1960-1990 arası dönemde diğer bir ekonomik hareketlilik, özellikle Almanya’ya başlayan işçi göçü ve ulaşımın büyük bir çoğunlukla karayolu ile Kapıkule üzerinden sağlanması 1990 yıllarda başlayan Bosna savaşına kadar kente ciddi ekonomik katkıda bulunurken, Almanya’ya ulaşımda kullanılan karayolunun Yugoslavya’dan geçmesi ve savaşın sonucu olarak ulaşımda alternatif güzergahların seçilmesi buradan sağlanan ekonomik katkıya ciddi darbe indirdi.
Her ne kadar savaş bitmiş olsa da ucuzlayan havayolu ulaşımı ve kentin çevresinden geçen otoyolun kitlenin Edirne ile olan ilişkisini kesmesi sonucu ekonomik katkı asgari seviyelere geriledi.

Edirne Ekonomisi'nde Merkezler

Edirne ekonomi anlamında üç merkezli bir yapı göstermektedir. Bunlar, Merkez bölgesi, Uzunköprü bölgesi ve Keşan bölgeleridir.

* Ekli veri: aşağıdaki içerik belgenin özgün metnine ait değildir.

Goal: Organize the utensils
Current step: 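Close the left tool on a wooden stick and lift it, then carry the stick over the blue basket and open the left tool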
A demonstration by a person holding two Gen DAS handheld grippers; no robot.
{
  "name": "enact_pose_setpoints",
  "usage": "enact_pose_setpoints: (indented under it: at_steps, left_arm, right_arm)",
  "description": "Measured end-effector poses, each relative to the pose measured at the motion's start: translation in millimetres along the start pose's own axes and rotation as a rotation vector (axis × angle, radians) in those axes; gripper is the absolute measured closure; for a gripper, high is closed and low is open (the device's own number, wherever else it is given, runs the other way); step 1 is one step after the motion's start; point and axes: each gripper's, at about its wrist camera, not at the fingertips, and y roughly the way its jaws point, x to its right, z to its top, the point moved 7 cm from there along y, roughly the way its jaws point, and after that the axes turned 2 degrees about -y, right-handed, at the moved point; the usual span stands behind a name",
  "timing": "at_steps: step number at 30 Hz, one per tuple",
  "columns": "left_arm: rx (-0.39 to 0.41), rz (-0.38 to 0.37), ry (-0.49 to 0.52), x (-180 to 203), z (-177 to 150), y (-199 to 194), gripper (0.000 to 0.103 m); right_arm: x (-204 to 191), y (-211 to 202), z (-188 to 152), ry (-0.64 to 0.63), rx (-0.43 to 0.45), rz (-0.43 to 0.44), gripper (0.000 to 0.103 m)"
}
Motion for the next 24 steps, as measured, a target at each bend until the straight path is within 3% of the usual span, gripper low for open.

Edirne merkez ilçe, ilin kuzeyindeki bölgenin merkezi durumundadır. Bu merkez Havsa, Süleoğlu ve Lalapaşa ilçelerini kapsayan bir bölgedir. Bu bölgenin ekonomik anlamda Kırklareli merkez ve Kırklareli'nin Babaeski ilçesi ile ilişkisi vardır. Yunanistan ve Bulgaristan ile gelişen ticari ilşkiler de bölge ekonomisine katkıda bulunmaktadır.

Edirne'nin ikinci ekonomi merkezi ise Uzunköprü ilçesidir. Uzunköprü'nün merkez olduğu bölgede Meriç ilçesi alt bölge olup, ticari ilişkileri daha çok Uzunköprü ilçesine doğrudur. Uzunköprü ilçesi aynı zamanda Kırklareli'nin Pehlivanköy ve Babaeski ilçeleri ile Tekirdağ'ın Hayrabolu ilçelerinden de etkilenmektedir. Bu ilçelerden de Uzunköprü'ye doğru bir mal ve hizmet akışı olmaktadır. Uzunköprü'de yağ sanayinin gelişmiş olması nedeniyle bu ilçelerden Uzunköprü'ye ayçiçeği satışı yapılmaktadır.

Üçüncü bölge ise Enez ve İpsala ilçelerini içine alan Keşan ilçesi merkezli bölgedir. Enez ve İpsala ekonomisi daha çok Keşan ile direk ticari ilişkidedir. Bu bölgenin direk ticari ilişkisi olan yerler Uzunköprü bölgesi, Yunanistan ile İpsala sınır kapısı aracılığı ile oluşan ticari ilişkiler, Tekirdağ'ın Malkara ve Şarköy ilçeleri, Çanakkale'nin Gelibolu ilçeleridir.